-- EXERCISE DETAILS --
The response should consist only of the lines from the one with "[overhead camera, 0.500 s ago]" to the end of the data below, copied exactly and without pictures.

DATA SECTION section start

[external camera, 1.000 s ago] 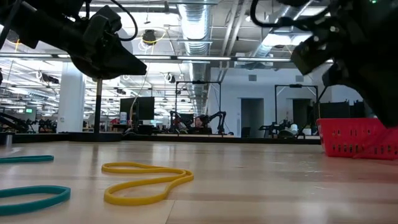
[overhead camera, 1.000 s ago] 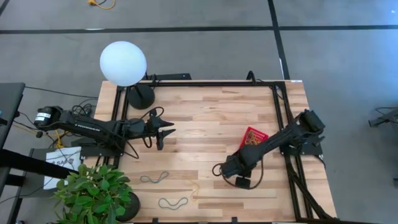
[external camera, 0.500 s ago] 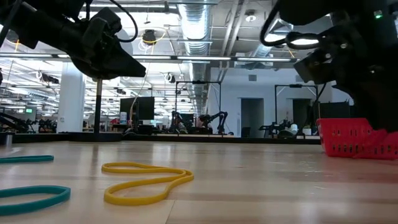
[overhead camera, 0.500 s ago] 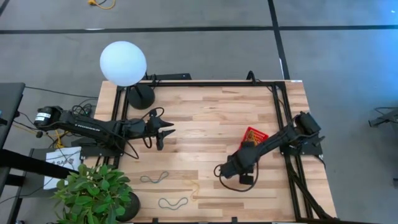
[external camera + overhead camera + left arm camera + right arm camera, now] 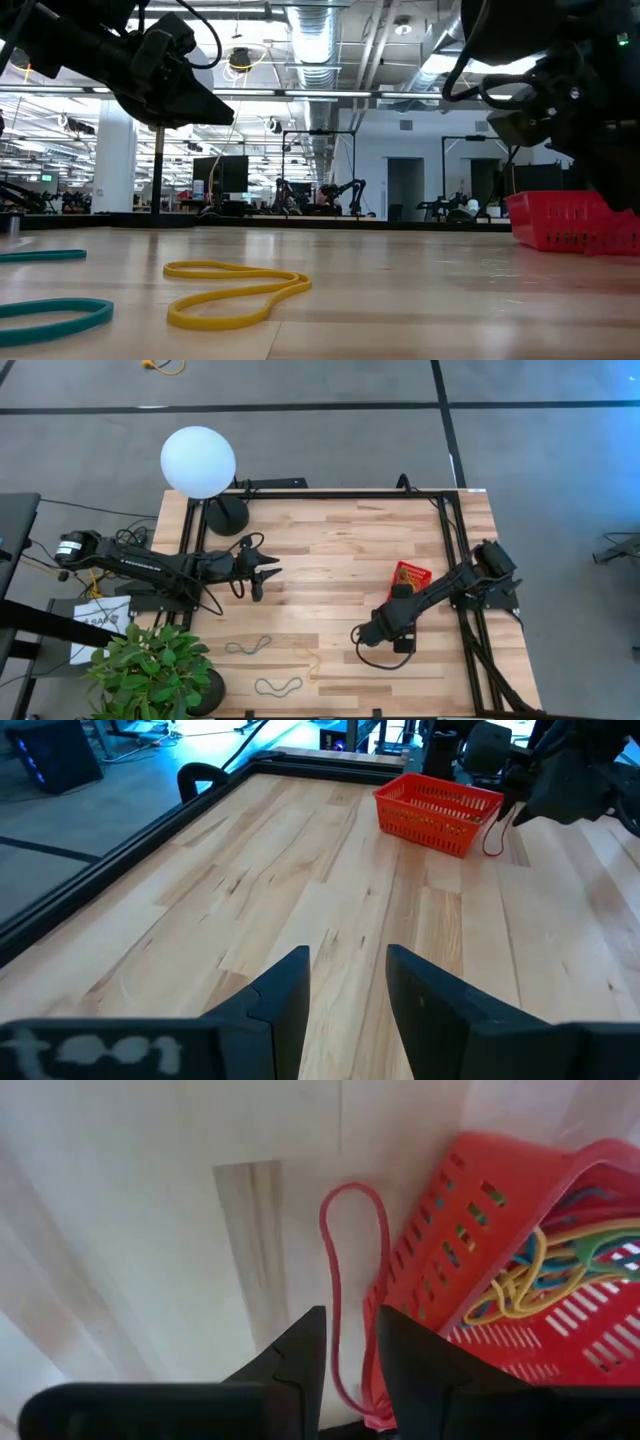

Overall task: Pick and place rubber bands into bin
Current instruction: Adjust the red rubber band inside the basket, then put the blue rubber band into the basket

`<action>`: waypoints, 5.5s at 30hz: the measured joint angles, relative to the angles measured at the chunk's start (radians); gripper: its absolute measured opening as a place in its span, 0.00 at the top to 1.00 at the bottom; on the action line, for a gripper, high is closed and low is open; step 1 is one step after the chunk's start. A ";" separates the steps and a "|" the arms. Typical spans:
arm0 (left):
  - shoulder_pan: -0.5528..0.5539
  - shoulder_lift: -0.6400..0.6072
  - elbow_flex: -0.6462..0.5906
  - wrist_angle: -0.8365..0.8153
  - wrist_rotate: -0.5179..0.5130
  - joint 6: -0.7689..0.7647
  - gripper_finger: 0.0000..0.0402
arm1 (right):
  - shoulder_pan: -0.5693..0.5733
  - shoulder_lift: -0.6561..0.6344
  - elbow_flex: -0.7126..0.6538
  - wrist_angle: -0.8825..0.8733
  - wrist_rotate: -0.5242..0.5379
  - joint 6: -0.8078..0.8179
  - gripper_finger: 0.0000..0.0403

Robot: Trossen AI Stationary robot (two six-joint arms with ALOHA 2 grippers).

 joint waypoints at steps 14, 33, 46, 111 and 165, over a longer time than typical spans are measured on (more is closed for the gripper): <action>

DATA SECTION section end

-- TASK RESULT --
[overhead camera, 0.500 s ago] 
[external camera + overhead camera + left arm camera + right arm camera, now] 

Overall task: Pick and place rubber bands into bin
Current instruction: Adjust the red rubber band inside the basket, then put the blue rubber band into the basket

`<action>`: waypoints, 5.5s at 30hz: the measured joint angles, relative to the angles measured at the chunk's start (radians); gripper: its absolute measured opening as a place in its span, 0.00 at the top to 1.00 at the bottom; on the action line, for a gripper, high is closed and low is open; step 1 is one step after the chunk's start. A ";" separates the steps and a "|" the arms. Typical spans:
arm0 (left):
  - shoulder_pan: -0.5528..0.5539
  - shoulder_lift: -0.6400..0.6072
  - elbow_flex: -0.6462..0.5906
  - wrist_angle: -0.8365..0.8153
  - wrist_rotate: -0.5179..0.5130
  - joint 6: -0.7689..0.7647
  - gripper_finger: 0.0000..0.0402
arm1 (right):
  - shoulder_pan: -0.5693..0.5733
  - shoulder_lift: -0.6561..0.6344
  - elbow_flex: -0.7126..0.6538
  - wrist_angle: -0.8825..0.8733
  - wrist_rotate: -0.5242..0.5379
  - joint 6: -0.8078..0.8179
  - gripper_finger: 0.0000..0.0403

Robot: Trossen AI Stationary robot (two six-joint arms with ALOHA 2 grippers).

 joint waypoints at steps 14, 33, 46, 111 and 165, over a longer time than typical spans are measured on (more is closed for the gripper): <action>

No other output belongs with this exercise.